Pickering died days after he was convicted of abducting and violently raping an 18-year-old woman, also in Barnsley in 1972, three weeks before Shirley was killed.
Ms Morris said the “investigative file gathered by West Yorkshire Police remains closed… (and) will remain concealed from Elsie’s family and the public record” unless a new inquest was ordered.
She added that, without answers about how Elsie died, “her family, her parents, her brother and her sister have never been able to properly grieve”.
An inquest in 1966 had implicated local man Ian Bernard Spencer, but his criminal trial was thrown out of court due to lack of evidence.

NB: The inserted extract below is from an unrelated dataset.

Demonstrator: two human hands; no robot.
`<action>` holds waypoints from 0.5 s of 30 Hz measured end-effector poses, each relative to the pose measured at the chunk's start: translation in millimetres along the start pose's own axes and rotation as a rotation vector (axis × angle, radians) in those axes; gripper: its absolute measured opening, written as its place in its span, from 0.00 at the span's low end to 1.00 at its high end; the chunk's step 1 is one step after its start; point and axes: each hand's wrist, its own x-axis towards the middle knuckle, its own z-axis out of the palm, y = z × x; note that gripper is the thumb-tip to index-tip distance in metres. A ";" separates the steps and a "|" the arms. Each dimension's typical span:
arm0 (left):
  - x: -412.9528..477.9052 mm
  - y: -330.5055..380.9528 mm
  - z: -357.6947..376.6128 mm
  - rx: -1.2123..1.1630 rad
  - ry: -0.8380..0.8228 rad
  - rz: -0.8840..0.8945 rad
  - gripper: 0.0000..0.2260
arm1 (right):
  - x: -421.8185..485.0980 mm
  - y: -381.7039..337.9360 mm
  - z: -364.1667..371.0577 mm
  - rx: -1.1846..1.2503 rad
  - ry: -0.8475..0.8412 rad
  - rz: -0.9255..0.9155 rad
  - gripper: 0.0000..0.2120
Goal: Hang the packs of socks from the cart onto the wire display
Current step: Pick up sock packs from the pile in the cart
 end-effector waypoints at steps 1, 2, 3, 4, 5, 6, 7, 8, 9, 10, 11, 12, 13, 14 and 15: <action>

Ms Morris told the court Mr Spencer “maintained until his death” that he was innocent, but he had “lived with that shadow” over him for the rest of his life.
She said it was also “necessary and desirable to correct the record and the injustice to the Spencer family”.
Ms Morris concluded that the death of Elsie did not just affect the Frost and Spencer families, but also “affected the whole of the city of Wakefield”, adding that Elsie’s killing was “etched upon the city’s psyche”.
Lord Justice Irwin, sitting with Mr Justice Jay, said: “There will be a new inquest.”
The judge added that the court’s reasons for its decision will be given at a later date.
Speaking before the hearing, Mr Frost said he thought Pickering “got away with the perfect murder back in 1965”, which he said was “very, very frustrating and very upsetting”.
He also said he had spoken to Mr Spencer’s son Lee, adding: “We have said all along, we are fighting for the Spencer family as well.”